Would you set down the complete data below, exactly as shown?

Supplied information
:::::

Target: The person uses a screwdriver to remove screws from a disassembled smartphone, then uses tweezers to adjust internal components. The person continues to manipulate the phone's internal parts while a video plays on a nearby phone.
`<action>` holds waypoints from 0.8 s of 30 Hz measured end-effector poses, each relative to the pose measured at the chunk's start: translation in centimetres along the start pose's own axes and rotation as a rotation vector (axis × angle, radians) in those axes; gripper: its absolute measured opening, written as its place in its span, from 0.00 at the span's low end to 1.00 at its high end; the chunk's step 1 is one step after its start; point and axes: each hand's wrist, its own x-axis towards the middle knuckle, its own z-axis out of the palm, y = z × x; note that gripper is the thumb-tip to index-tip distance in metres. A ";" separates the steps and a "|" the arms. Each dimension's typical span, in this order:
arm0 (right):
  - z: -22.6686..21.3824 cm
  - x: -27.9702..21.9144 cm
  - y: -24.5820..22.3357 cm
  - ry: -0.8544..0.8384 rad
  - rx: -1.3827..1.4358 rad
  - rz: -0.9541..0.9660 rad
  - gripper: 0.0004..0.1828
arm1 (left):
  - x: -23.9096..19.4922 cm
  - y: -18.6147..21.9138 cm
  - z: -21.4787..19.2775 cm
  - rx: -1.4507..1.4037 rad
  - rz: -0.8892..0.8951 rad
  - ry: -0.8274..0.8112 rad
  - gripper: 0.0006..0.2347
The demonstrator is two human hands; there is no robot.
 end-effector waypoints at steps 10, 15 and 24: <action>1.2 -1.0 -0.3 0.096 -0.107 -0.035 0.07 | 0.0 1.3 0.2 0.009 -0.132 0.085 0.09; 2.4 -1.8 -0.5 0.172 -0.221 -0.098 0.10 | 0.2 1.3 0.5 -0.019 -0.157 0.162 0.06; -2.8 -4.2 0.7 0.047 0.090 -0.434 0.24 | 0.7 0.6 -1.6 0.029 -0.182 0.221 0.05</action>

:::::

Problem solution
Target: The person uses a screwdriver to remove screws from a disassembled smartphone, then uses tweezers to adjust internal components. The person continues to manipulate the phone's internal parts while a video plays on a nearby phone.
`<action>` holds waypoints from 0.8 s of 30 Hz measured end-effector poses, each relative to the pose measured at the chunk's start: translation in centimetres along the start pose's own axes and rotation as a rotation vector (axis × angle, radians) in those axes; gripper: its absolute measured opening, written as its place in its span, from 0.00 at the span's low end to 1.00 at its high end; the chunk's step 1 is one step after its start; point and axes: each hand's wrist, its own x-axis towards the middle knuckle, its own z-axis out of the palm, y = z × x; note that gripper is the thumb-tip to index-tip distance in metres. A ";" separates the steps and a "|" the arms. Each dimension's typical span, in this order:
arm0 (right):
  - z: -22.6686..21.3824 cm
  - x: -27.9702..21.9144 cm
  - y: -24.5820..22.3357 cm
  - ry: -0.8544..0.8384 rad
  - rx: -1.3827..1.4358 rad
  - rz: -0.9541..0.9660 rad
  - gripper: 0.0004..0.1828
arm1 (left):
  - x: -23.9096..19.4922 cm
  - y: -18.6147..21.9138 cm
  - z: -21.4787..19.2775 cm
  - rx: -1.4507..1.4037 rad
  - rz: -0.8892..0.8951 rad
  - ry: -0.8274..0.8112 rad
  - gripper: 0.0006..0.2347
The demonstrator is two human hands; there is no robot.
 end-effector waypoints at steps 10, 15 and 24: <action>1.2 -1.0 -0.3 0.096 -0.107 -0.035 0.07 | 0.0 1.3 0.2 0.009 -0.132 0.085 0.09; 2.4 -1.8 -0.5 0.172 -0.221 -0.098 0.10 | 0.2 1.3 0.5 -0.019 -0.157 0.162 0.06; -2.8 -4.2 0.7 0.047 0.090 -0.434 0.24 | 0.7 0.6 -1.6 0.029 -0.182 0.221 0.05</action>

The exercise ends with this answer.